To arrive at this discovery, researchers at Stanford University School of Medicine, in the United States, analyzed blood samples from 820 people between 18 and 50 years old, who received one of the 13 vaccines considered by the study.

It is worth noting that the database used contained the immune response of patients to different types of vaccines. These are the cases of immunizers that use viral vector technology or that carry a live or inactivated virus in their composition. The results were published in the scientific journal Nature Immunology🇧🇷

Future of genetic signature vaccines

“Our integrated analysis revealed a common genetic signature that predicts the strength of antibody responses to most vaccines,” says Bali Pulendran, professor of microbiology and immunology at the university, in a statement on the discovery.

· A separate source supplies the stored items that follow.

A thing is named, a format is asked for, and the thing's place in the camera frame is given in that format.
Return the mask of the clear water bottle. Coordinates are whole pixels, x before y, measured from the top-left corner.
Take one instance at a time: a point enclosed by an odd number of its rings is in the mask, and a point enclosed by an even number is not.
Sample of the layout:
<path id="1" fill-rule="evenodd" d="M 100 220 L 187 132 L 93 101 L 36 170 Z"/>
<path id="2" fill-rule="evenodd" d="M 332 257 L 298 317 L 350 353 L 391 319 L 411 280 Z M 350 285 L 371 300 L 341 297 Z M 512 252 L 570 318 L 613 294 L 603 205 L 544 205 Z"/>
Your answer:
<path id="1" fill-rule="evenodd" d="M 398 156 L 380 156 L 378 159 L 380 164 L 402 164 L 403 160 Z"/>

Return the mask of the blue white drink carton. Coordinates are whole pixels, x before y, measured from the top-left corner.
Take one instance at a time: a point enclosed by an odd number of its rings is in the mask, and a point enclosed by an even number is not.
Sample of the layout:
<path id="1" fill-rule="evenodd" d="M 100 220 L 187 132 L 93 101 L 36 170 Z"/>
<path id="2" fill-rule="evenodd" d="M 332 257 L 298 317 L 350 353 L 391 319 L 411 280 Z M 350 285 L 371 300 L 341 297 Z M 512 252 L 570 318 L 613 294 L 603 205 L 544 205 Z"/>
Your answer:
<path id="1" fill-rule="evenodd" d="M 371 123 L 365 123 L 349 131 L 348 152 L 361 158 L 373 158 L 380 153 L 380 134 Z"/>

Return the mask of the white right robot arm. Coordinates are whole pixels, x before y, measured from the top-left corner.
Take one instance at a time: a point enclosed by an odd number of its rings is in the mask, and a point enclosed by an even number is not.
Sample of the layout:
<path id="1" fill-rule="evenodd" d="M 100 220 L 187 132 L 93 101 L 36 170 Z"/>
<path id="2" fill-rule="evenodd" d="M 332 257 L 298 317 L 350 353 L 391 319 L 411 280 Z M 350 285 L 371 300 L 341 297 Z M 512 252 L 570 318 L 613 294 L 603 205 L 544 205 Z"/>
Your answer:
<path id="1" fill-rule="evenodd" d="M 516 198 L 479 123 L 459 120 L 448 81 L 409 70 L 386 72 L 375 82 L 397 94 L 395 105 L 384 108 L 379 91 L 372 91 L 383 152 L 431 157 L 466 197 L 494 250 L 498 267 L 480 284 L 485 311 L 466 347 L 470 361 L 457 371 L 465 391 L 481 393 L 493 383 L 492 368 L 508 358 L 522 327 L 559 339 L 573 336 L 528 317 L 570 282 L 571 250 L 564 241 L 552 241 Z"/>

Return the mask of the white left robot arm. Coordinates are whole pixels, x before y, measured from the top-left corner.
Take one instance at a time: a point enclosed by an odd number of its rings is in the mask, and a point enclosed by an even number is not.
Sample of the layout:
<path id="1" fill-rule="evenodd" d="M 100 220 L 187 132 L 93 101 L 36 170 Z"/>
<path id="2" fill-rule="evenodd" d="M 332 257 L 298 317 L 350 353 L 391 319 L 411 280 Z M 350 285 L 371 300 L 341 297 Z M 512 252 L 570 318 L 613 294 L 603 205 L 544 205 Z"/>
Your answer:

If the research continues and the technology becomes popular, a person will be able to take a test a few days after being immunized and find out how the body reacted to the immunizer. If the vaccine has not triggered the desired effect, it is possible to consider other alternatives for protection with the medical team.

“We are in an exciting new moment in this field of vaccinology, with the prospect of customizing vaccines to the recipient based on these molecular signatures,” suggests Pulendran. In other words, the researcher indicates the possibility of developing specific formulas according to the characteristics of each individual, boosting immunological protection.